Written and directed by Shane Abbess, he’s aim was to move away from the expectations of major studio heads and produce an evolving saga that grows from strength to strength. Utilising local but well known talent (Rachel Griffith, Temuera Morrison), throw in an international actor, a new child actress and you got yourself a winning formula reminiscent to Mad Max.
Without giving too much away, the movie opens to a distant future on a planet beyond the Solar System. Where space travel, interplanetary exploration and colonisation is possible. However, disaster strikes when the threat of an unknown species is causing havoc and chaos in all the colonised cities on the planet’s surface. Thus making the hero, Lieutenant Kane Sommerville (Daniel MacPherson) to do the impossible and what most parents will do first and foremost: abandon his post to rescue his only daughter, currently residing in Osiris, one of the colonised cities. He crossed paths with a mysterious stranger, Sy Lombrok (Kellan Lutz – Twilight Saga, Immortals) as his guide to take him to the capital city where his daughter Indy Sommerville (newcomer Teagan Croft) is residing. Add to it supporting crew to aid Kane’s journey across the unforgiving landscape – Gyp (Isabel Lucas) and Bill (Luke Ford).

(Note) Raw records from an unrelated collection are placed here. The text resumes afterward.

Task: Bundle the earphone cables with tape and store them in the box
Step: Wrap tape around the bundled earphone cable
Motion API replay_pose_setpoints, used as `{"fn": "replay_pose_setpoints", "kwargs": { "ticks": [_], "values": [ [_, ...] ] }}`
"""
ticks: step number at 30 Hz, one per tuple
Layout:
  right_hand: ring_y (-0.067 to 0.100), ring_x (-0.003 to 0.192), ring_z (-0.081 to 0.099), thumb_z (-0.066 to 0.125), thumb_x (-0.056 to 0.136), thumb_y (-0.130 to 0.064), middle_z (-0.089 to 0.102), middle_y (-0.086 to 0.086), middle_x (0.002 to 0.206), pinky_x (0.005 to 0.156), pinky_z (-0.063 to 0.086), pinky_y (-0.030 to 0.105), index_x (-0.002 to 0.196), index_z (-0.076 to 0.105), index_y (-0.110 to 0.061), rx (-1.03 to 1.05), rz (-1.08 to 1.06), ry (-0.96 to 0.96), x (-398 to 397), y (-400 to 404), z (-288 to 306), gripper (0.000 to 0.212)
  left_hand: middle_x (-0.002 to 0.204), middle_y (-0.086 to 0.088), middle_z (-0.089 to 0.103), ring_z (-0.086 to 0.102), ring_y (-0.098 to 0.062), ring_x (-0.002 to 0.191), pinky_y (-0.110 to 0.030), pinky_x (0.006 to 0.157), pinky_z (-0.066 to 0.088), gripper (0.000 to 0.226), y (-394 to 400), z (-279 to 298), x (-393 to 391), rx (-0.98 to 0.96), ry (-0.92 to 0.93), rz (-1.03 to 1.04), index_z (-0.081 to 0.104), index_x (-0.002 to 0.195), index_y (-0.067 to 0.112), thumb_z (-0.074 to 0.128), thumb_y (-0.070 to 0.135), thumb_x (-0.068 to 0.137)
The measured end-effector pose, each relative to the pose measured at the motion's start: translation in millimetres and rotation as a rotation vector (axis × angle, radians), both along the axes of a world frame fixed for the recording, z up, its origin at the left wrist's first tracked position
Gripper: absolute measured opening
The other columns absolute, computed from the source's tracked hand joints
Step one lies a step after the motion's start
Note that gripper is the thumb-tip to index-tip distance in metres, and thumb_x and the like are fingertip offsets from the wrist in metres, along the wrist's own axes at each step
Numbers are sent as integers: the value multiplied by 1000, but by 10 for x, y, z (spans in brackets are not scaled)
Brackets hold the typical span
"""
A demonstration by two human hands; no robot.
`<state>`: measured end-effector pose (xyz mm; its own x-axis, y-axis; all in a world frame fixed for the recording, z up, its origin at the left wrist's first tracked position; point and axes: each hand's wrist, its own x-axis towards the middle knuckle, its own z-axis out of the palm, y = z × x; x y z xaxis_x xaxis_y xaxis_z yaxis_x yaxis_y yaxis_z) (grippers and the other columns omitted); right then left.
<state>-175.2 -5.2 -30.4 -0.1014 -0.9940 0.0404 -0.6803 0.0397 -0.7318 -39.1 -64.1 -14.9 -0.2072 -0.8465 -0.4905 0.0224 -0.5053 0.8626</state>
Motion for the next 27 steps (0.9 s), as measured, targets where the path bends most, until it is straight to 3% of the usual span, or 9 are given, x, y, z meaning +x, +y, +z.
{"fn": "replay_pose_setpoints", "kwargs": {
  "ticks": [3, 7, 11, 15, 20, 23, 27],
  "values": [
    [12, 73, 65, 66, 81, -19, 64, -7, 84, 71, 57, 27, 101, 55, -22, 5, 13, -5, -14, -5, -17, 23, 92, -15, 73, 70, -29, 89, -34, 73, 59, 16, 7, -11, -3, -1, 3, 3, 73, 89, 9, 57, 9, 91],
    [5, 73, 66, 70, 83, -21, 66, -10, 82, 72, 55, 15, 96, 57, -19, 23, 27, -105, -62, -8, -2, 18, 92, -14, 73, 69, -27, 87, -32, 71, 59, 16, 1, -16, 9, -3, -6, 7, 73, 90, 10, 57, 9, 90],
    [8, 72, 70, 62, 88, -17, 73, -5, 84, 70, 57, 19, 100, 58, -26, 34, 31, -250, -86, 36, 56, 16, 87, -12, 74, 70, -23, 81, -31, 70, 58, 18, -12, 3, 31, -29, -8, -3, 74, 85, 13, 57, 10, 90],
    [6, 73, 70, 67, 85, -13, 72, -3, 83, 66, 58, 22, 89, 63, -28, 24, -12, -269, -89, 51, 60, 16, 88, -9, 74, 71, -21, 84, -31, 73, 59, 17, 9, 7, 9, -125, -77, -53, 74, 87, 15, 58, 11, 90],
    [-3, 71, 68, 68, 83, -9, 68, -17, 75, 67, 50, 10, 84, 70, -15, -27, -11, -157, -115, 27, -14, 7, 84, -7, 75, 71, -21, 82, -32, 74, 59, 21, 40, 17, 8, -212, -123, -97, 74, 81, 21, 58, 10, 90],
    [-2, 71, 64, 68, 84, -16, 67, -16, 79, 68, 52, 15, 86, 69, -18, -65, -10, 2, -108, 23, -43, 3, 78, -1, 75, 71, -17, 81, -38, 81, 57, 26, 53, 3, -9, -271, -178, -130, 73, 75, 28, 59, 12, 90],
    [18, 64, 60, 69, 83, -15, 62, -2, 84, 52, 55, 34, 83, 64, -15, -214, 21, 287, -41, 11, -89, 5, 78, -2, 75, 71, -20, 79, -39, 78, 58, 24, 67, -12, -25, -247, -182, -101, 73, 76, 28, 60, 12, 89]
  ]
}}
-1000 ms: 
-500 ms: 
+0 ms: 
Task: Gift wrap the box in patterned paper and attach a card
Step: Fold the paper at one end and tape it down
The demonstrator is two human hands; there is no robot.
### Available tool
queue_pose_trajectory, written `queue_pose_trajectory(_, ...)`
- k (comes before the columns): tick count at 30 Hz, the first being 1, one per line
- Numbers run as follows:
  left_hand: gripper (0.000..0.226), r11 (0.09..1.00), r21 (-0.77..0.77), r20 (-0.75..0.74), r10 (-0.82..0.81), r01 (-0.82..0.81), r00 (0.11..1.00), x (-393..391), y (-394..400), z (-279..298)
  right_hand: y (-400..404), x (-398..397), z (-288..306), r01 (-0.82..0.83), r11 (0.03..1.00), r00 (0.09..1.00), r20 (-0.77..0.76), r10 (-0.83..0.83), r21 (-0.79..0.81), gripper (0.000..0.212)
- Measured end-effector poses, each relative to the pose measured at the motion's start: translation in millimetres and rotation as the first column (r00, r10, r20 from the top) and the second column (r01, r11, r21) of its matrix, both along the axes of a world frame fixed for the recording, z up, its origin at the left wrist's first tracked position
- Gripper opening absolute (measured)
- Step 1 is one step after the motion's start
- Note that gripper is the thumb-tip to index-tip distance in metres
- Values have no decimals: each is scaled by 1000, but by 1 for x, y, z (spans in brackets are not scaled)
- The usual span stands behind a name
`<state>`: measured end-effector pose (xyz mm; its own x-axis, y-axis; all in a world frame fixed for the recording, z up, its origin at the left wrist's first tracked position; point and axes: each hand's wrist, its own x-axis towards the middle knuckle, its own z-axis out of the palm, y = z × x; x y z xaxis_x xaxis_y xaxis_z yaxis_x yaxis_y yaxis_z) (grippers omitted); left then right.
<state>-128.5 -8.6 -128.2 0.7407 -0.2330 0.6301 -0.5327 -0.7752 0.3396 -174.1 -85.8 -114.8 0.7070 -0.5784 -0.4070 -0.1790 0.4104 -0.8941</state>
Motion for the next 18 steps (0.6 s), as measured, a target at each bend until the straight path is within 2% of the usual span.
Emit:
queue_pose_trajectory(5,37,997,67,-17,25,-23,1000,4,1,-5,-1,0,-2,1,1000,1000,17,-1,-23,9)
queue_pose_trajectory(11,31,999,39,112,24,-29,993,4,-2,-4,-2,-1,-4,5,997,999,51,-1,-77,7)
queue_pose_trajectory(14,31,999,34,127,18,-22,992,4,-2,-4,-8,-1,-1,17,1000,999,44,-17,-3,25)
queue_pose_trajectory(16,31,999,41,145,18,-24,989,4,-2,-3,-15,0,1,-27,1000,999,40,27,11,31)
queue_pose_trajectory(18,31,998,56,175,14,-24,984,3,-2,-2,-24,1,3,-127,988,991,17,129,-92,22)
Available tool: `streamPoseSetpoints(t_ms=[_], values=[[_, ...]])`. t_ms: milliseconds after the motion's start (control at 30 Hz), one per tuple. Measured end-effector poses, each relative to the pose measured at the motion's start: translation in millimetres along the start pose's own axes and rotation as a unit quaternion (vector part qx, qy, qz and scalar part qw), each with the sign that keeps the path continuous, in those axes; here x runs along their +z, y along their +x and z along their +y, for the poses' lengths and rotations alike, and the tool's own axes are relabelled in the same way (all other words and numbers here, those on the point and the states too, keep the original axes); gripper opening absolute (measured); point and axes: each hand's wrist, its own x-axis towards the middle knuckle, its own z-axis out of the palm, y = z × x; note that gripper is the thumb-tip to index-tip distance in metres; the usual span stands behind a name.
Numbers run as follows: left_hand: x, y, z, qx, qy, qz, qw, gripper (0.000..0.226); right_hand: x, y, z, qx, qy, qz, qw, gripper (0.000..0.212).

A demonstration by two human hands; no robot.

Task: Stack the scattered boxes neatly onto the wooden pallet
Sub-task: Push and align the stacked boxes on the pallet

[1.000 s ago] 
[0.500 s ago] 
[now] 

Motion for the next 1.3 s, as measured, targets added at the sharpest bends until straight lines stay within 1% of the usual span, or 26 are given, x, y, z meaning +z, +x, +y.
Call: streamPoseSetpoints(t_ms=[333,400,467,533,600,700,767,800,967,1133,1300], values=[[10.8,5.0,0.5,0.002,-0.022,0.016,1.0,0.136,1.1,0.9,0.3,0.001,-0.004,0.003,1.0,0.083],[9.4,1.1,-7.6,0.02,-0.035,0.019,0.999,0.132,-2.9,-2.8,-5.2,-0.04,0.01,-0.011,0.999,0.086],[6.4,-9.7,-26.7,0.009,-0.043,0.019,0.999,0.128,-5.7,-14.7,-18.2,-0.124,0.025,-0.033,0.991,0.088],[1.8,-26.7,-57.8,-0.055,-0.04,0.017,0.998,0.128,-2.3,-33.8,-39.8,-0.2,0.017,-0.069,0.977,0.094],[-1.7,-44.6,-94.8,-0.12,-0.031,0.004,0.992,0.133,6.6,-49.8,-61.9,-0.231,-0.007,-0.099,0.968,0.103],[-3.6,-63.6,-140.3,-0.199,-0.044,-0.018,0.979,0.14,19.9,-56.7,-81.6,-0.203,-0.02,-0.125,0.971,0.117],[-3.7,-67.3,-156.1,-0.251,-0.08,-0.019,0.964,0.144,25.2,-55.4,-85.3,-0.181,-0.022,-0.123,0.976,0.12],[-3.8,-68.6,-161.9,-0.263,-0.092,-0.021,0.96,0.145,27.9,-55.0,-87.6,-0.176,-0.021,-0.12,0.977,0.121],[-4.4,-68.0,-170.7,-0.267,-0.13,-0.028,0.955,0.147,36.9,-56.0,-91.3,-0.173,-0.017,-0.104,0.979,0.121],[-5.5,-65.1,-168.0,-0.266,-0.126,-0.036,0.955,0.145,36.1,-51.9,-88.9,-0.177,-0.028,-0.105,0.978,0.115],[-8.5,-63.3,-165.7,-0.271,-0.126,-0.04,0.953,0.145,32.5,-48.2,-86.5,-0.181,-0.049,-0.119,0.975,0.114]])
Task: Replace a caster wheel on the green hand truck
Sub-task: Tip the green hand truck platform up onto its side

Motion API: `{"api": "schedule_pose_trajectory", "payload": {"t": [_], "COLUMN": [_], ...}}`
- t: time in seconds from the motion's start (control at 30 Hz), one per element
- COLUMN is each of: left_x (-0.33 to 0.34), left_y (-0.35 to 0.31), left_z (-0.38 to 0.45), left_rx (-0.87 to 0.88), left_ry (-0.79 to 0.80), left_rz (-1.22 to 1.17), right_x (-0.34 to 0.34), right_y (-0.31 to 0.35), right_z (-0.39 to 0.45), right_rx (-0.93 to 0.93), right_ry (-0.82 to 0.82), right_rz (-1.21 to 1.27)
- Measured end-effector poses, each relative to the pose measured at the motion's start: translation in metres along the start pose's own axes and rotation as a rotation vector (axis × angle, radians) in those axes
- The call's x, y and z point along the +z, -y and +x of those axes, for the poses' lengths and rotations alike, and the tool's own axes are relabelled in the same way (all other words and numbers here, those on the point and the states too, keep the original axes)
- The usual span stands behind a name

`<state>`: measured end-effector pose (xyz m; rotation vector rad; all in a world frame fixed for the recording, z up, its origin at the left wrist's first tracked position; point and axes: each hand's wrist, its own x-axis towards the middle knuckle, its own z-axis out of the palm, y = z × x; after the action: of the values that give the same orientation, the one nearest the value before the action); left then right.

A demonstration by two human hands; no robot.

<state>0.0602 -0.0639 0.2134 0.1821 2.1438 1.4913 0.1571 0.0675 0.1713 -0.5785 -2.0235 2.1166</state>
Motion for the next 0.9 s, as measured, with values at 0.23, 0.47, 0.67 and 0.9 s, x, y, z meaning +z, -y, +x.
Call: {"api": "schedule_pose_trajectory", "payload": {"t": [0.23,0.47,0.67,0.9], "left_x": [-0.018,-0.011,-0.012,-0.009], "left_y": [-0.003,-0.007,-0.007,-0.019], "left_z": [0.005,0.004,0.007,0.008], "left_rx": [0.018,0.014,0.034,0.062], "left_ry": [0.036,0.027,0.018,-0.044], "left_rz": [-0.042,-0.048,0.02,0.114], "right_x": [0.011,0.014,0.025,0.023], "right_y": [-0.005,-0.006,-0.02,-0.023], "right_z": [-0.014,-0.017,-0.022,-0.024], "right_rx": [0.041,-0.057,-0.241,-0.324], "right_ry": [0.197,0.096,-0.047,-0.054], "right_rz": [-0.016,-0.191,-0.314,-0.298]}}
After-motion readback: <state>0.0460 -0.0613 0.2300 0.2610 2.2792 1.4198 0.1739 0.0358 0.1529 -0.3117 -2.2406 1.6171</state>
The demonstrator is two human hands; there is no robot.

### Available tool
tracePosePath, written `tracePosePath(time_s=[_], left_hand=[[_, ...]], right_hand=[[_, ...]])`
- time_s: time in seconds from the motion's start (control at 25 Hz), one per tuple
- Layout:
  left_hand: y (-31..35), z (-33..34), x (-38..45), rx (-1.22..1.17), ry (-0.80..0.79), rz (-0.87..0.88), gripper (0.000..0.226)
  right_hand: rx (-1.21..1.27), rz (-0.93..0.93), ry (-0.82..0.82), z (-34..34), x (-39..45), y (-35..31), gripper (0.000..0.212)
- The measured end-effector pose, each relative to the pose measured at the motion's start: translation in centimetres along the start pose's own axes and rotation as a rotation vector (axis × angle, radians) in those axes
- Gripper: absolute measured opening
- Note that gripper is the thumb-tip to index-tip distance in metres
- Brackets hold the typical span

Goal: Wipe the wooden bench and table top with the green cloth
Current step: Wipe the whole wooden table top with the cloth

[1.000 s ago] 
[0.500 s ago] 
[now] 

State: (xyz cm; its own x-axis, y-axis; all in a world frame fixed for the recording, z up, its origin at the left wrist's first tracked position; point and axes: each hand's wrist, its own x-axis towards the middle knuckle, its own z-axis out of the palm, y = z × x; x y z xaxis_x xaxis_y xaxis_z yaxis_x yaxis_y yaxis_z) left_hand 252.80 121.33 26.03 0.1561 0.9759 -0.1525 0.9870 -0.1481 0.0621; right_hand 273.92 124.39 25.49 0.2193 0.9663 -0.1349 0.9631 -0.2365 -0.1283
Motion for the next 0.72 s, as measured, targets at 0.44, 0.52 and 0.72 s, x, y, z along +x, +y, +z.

One thing that caught my eye is how the story is divided into chapters: focusing on Kane’s and Sy’s stories consecutively. How it all ties up from the start may left you guessing at first. However, without dragging the movie on and no loopholes, it flows all the way to the very end. For a movie on a budget, the special effects is actually not bad – think old school puppetry and no insane amounts of CGI overload. The cast portrayed their characters convincingly well and meeting them for their Q & A in Sydney during their promotional tour, I am convinced that it takes more then, “to think outside the square” or “get out of their comfort zone”. Lastly, the direction and script by Abbess himself has gone through a fine tooth comb to ensure that his audience remain captivated all the way from start to finish.
I can see this movie grow from it’s small beginnings to greater opportunities ahead. With this winning combination, a stellar cast and crew and the direction by Abbess, I cannot wait to see more of the interstellar saga.
The Osiris Child: Science Fiction Volume One comes out in cinemas on May 18 2017 and will be played at selected cinemas across Australia.